TASK DIRECTIONS
Keep the images out while you retype all of the data exactly.

* * * * * * * * *

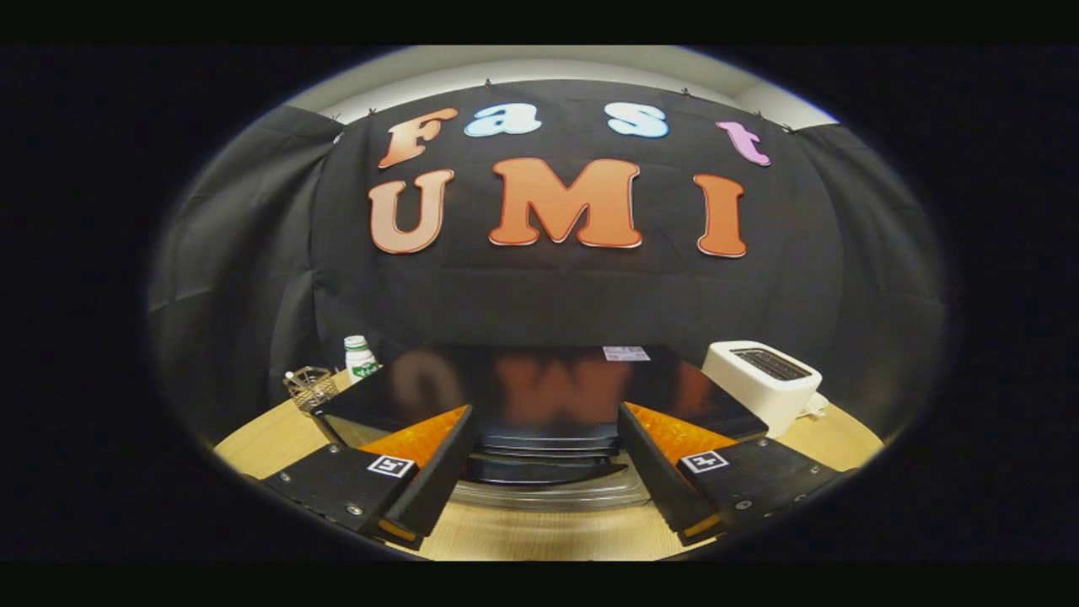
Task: Open the toaster oven, put the food inside, and close the toaster oven door.
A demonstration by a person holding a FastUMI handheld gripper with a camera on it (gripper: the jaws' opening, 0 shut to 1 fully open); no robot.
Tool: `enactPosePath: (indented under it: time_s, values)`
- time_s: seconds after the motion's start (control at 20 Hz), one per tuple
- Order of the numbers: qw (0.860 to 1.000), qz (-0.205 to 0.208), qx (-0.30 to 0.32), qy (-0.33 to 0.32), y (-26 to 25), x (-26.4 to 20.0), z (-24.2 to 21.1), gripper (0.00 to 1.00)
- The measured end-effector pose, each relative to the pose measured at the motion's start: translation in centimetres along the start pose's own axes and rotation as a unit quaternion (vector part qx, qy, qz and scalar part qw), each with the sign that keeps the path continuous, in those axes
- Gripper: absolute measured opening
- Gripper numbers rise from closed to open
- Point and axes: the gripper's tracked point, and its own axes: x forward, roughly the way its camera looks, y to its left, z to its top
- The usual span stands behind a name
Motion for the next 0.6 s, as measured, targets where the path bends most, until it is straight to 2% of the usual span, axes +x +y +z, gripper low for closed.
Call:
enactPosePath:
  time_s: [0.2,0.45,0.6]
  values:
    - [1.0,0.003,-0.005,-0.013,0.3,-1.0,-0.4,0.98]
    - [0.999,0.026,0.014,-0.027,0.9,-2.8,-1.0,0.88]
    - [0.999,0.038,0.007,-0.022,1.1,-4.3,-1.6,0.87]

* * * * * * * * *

REPLY
Task: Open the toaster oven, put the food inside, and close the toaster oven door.
A demonstration by a person holding a FastUMI handheld gripper with a camera on it (gripper: the jaws' opening, 0 shut to 1 fully open); no robot.
Tool: `enactPosePath: (indented under it: time_s, values)`
- time_s: seconds after the motion's start (control at 20 Hz), one per tuple
- Order of the numbers: qw (0.860 to 1.000), qz (-0.205 to 0.208), qx (-0.30 to 0.32), qy (-0.33 to 0.32), y (-26 to 25), x (-26.4 to 20.0), z (-24.2 to 21.1), gripper (0.00 to 1.00)
- The measured end-effector pose, each relative to the pose measured at the motion's start: translation in centimetres along the start pose's own axes and rotation as a unit quaternion (vector part qx, qy, qz and scalar part qw), each with the sign that keeps the path continuous, in those axes
- Gripper: absolute measured opening
- Gripper numbers rise from closed to open
- Point and axes: the gripper's tracked point, and its own axes: x forward, roughly the way its camera looks, y to its left, z to its top
- The usual span stands behind a name
Motion for the next 0.6 s, as measured, targets where the path bends most, until it is straight to 2% of the usual span, axes +x +y +z, gripper low for closed.
Call:
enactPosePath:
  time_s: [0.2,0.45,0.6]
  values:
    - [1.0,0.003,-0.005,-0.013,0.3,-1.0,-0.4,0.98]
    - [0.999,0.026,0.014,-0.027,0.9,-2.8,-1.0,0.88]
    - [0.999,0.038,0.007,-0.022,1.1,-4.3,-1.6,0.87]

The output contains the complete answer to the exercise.